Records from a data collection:
↓

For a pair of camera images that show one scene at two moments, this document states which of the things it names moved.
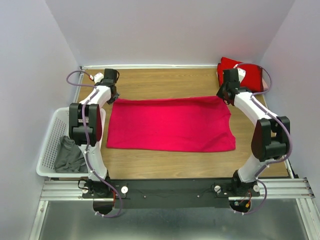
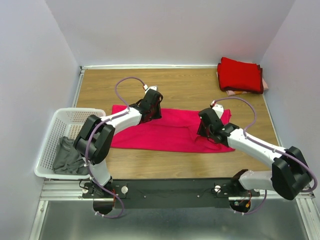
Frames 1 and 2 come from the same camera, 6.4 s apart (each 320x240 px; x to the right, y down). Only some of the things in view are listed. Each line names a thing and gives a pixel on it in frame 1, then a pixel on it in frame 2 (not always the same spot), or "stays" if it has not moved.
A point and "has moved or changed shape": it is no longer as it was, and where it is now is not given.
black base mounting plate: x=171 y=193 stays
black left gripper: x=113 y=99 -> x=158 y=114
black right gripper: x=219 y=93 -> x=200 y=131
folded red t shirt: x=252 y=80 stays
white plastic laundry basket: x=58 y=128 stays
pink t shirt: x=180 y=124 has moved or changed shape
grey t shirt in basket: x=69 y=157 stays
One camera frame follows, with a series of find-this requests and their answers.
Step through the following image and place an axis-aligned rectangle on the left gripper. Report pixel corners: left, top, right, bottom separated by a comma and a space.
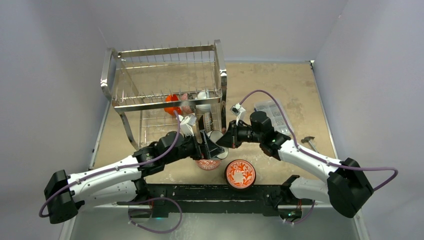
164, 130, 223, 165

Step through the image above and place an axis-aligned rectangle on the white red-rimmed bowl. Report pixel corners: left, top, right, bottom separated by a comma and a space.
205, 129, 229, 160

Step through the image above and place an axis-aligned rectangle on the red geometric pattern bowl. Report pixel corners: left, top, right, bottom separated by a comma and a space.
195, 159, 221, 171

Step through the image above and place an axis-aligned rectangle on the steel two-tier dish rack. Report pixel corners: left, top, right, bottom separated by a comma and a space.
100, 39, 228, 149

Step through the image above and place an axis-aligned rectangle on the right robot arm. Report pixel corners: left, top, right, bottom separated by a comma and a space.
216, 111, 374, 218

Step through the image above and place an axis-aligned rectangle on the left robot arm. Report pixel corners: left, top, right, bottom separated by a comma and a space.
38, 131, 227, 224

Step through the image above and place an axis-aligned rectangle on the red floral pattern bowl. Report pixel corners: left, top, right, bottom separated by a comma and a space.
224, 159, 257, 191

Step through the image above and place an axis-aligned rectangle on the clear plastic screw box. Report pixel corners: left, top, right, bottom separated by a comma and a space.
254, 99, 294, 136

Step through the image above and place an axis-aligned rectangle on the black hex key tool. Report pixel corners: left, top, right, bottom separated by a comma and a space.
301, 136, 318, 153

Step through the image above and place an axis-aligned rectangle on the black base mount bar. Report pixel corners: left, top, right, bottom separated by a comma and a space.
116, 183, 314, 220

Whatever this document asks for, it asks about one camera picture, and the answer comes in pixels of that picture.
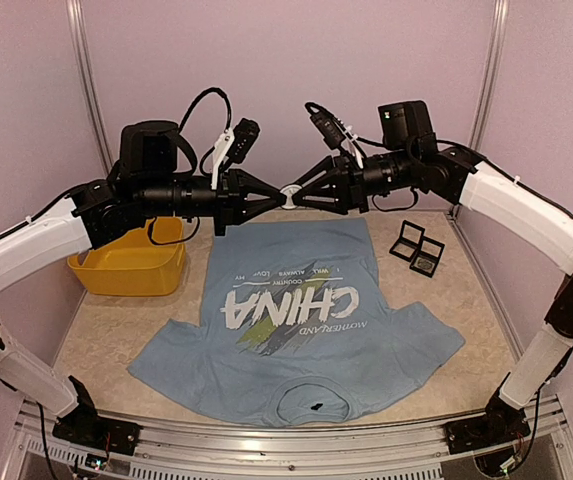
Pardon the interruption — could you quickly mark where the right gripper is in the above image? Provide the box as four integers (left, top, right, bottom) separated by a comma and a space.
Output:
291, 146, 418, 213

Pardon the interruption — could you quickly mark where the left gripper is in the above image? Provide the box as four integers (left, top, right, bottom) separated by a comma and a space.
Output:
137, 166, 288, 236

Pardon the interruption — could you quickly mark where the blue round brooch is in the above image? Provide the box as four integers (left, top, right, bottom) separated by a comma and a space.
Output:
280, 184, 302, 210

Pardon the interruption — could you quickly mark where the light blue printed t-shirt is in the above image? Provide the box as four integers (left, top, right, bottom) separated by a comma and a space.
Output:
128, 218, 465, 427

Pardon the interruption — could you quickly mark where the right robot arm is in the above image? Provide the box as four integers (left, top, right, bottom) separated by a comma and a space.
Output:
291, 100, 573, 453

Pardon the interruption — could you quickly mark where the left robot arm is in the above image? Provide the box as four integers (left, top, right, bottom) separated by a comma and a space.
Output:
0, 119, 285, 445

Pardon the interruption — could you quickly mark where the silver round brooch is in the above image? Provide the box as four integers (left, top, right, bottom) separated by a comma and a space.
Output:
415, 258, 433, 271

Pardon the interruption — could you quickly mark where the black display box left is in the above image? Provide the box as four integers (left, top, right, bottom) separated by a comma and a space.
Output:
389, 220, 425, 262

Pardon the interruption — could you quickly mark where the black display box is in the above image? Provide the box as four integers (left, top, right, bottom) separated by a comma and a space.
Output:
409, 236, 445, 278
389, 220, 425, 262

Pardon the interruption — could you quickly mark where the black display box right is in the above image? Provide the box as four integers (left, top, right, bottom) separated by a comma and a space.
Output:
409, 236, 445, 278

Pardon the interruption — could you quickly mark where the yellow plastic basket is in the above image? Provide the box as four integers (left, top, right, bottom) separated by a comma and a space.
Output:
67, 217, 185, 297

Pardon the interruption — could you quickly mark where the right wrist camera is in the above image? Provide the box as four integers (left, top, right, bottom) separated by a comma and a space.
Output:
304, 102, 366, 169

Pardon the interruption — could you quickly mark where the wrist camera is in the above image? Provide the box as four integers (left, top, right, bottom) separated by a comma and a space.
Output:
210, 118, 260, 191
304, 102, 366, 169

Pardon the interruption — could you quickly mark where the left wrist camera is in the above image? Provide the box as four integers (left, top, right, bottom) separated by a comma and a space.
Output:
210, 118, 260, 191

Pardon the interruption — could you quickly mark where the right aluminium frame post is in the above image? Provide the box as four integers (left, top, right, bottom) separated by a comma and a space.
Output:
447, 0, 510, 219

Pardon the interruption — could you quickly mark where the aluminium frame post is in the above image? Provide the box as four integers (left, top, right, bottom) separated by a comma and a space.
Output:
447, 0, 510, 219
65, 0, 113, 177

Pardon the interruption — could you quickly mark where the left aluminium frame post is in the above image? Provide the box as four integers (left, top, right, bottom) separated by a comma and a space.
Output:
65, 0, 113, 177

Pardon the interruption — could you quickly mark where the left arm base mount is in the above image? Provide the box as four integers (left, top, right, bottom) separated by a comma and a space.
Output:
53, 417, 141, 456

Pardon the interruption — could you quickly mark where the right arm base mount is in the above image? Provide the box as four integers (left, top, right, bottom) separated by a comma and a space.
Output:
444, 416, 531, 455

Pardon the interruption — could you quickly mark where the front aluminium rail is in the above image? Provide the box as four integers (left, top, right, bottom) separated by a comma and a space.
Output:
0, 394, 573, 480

↑

* **What the task asks**: With images excluded, write the records above out again exactly.

* **Exercise output**:
For a pair of camera images that show one scene at two moments, this document states which of the things it names moved.
Frames 1 and 2 come from the same camera, 6.4 s apart (each 320x240 px; x to the right, y down). Only some of the things in view are listed. Each line names a thing and gives a pixel on it in frame 1, then a pixel on it in frame 2 (not always the same spot), or "stays" if it has not moved.
A point and "has moved or changed shape": it is no longer as it was, and where it is now is not given.
black base mounting plate: x=171 y=193 stays
black left gripper: x=113 y=99 -> x=158 y=114
black right gripper: x=219 y=93 -> x=200 y=131
folded red t shirt: x=252 y=80 stays
white plastic laundry basket: x=58 y=128 stays
pink t shirt: x=180 y=124 has moved or changed shape
grey t shirt in basket: x=69 y=157 stays
One camera frame follows, with a series of find-this requests and their answers.
Step through the following image and place an axis-aligned rectangle on the left gripper. Report pixel corners: left, top, right, bottom separated by a comma and a space.
164, 130, 223, 165

Step through the image above and place an axis-aligned rectangle on the white red-rimmed bowl. Report pixel corners: left, top, right, bottom separated by a comma and a space.
205, 129, 229, 160

Step through the image above and place an axis-aligned rectangle on the red geometric pattern bowl. Report pixel corners: left, top, right, bottom separated by a comma and a space.
195, 159, 221, 171

Step through the image above and place an axis-aligned rectangle on the steel two-tier dish rack. Report pixel corners: left, top, right, bottom separated by a comma and a space.
100, 39, 228, 149

Step through the image above and place an axis-aligned rectangle on the right robot arm. Report pixel corners: left, top, right, bottom separated by a comma and a space.
216, 111, 374, 218

Step through the image above and place an axis-aligned rectangle on the left robot arm. Report pixel corners: left, top, right, bottom separated by a comma and a space.
38, 131, 227, 224

Step through the image above and place an axis-aligned rectangle on the red floral pattern bowl. Report pixel corners: left, top, right, bottom separated by a comma and a space.
224, 159, 257, 191

Step through the image above and place an axis-aligned rectangle on the clear plastic screw box. Report pixel corners: left, top, right, bottom separated by a comma and a space.
254, 99, 294, 136

Step through the image above and place an axis-aligned rectangle on the black hex key tool. Report pixel corners: left, top, right, bottom separated by a comma and a space.
301, 136, 318, 153

Step through the image above and place an axis-aligned rectangle on the black base mount bar. Report pixel corners: left, top, right, bottom separated by a comma and a space.
116, 183, 314, 220

Whatever this document asks for, it asks about one camera picture, and the answer comes in pixels of that picture.
Pardon the interruption — could you quickly mark where the right gripper is in the above image? Provide the box as four integers (left, top, right, bottom) separated by a comma and a space.
Output:
291, 146, 418, 213

Pardon the interruption — could you quickly mark where the left gripper is in the above image? Provide the box as four integers (left, top, right, bottom) separated by a comma and a space.
Output:
137, 166, 288, 236

Pardon the interruption — could you quickly mark where the blue round brooch is in the above image? Provide the box as four integers (left, top, right, bottom) separated by a comma and a space.
Output:
280, 184, 302, 210

Pardon the interruption — could you quickly mark where the light blue printed t-shirt is in the above image? Provide the box as four integers (left, top, right, bottom) separated by a comma and a space.
Output:
128, 218, 465, 427

Pardon the interruption — could you quickly mark where the right robot arm is in the above image? Provide the box as four integers (left, top, right, bottom) separated by a comma and a space.
Output:
291, 100, 573, 453

Pardon the interruption — could you quickly mark where the left robot arm is in the above image? Provide the box as four integers (left, top, right, bottom) separated by a comma and a space.
Output:
0, 119, 285, 445

Pardon the interruption — could you quickly mark where the silver round brooch is in the above image? Provide the box as four integers (left, top, right, bottom) separated by a comma and a space.
Output:
415, 258, 433, 271

Pardon the interruption — could you quickly mark where the black display box left is in the above image? Provide the box as four integers (left, top, right, bottom) separated by a comma and a space.
Output:
389, 220, 425, 262

Pardon the interruption — could you quickly mark where the black display box is in the above image? Provide the box as four integers (left, top, right, bottom) separated by a comma and a space.
Output:
409, 236, 445, 278
389, 220, 425, 262

Pardon the interruption — could you quickly mark where the black display box right is in the above image? Provide the box as four integers (left, top, right, bottom) separated by a comma and a space.
Output:
409, 236, 445, 278

Pardon the interruption — could you quickly mark where the yellow plastic basket is in the above image? Provide the box as four integers (left, top, right, bottom) separated by a comma and a space.
Output:
67, 217, 185, 297

Pardon the interruption — could you quickly mark where the right wrist camera is in the above image? Provide the box as four integers (left, top, right, bottom) separated by a comma and a space.
Output:
304, 102, 366, 169

Pardon the interruption — could you quickly mark where the wrist camera is in the above image? Provide the box as four integers (left, top, right, bottom) separated by a comma and a space.
Output:
210, 118, 260, 191
304, 102, 366, 169

Pardon the interruption — could you quickly mark where the left wrist camera is in the above image? Provide the box as four integers (left, top, right, bottom) separated by a comma and a space.
Output:
210, 118, 260, 191

Pardon the interruption — could you quickly mark where the right aluminium frame post is in the above image? Provide the box as four integers (left, top, right, bottom) separated by a comma and a space.
Output:
447, 0, 510, 219

Pardon the interruption — could you quickly mark where the aluminium frame post is in the above image? Provide the box as four integers (left, top, right, bottom) separated by a comma and a space.
Output:
447, 0, 510, 219
65, 0, 113, 177

Pardon the interruption — could you quickly mark where the left aluminium frame post is in the above image? Provide the box as four integers (left, top, right, bottom) separated by a comma and a space.
Output:
65, 0, 113, 177

Pardon the interruption — could you quickly mark where the left arm base mount is in the above image? Provide the box as four integers (left, top, right, bottom) separated by a comma and a space.
Output:
53, 417, 141, 456

Pardon the interruption — could you quickly mark where the right arm base mount is in the above image? Provide the box as four integers (left, top, right, bottom) separated by a comma and a space.
Output:
444, 416, 531, 455

Pardon the interruption — could you quickly mark where the front aluminium rail is in the above image? Provide the box as four integers (left, top, right, bottom) separated by a comma and a space.
Output:
0, 394, 573, 480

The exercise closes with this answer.